§ Task instructions:
Copy out each line of the material in which the word "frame" can be found.
Stored data Block Start
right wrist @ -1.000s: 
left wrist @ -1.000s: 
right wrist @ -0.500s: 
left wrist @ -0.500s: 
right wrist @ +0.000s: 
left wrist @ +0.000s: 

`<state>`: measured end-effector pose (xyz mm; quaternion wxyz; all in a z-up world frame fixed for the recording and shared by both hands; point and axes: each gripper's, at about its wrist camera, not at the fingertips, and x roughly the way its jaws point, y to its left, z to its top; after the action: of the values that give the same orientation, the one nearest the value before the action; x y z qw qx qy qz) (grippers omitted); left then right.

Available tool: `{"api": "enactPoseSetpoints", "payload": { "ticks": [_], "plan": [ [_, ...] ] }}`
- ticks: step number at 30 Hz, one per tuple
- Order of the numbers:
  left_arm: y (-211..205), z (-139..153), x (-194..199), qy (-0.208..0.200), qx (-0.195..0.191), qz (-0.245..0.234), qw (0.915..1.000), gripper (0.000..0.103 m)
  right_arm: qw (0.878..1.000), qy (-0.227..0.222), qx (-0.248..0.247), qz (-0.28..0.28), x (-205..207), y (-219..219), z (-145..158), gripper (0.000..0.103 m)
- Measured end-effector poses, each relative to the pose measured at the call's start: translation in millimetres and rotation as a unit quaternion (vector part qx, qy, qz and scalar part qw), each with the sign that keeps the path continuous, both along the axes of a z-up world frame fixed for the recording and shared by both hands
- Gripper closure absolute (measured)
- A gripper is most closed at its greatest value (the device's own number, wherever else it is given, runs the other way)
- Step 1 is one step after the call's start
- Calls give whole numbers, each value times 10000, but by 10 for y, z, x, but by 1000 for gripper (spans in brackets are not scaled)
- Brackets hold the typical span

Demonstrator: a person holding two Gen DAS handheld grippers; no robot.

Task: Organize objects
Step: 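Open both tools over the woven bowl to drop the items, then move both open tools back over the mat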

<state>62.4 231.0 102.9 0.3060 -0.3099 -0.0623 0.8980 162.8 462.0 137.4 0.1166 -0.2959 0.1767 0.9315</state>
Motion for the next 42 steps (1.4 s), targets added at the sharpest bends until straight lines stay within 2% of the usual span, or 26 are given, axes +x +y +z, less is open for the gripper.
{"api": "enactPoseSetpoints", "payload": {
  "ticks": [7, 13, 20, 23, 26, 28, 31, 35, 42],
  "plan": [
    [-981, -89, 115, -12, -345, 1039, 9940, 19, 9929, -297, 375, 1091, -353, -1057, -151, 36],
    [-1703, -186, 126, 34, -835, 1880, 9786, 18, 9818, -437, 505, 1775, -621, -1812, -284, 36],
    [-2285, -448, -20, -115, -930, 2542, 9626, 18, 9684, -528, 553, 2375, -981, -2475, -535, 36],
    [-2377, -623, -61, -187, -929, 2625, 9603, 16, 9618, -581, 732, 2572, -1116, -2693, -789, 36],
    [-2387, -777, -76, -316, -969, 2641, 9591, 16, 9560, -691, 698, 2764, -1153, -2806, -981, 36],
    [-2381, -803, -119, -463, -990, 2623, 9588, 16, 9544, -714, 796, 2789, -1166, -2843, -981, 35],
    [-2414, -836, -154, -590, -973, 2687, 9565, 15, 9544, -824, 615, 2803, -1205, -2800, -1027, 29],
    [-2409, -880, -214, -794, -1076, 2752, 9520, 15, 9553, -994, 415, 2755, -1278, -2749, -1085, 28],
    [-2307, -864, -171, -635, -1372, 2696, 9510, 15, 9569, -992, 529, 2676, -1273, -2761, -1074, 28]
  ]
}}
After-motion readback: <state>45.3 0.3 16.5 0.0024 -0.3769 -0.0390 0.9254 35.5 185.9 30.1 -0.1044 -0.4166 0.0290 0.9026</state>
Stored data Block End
§ Output:
`<state>`: measured end-effector pose (xyz mm; quaternion wxyz; all in a z-up world frame fixed for the recording and shared by both hands; point and axes: each gripper's, at about its wrist camera, not at the fingertips, and x roughly the way its jaws point, y to its left, z to its top; after the action: of the values that give the same orientation, the one nearest the value before the action; x y z qw qx qy qz) (grippers omitted); left then right.
- Measured end-effector poses, each relative to the pose measured at the call's start: translation in millimetres and rotation as a unit quaternion (vector part qx, qy, qz and scalar part qw), each with the sign that keeps the path continuous, both along the axes of a z-up world frame fixed for the recording and shared by both hands

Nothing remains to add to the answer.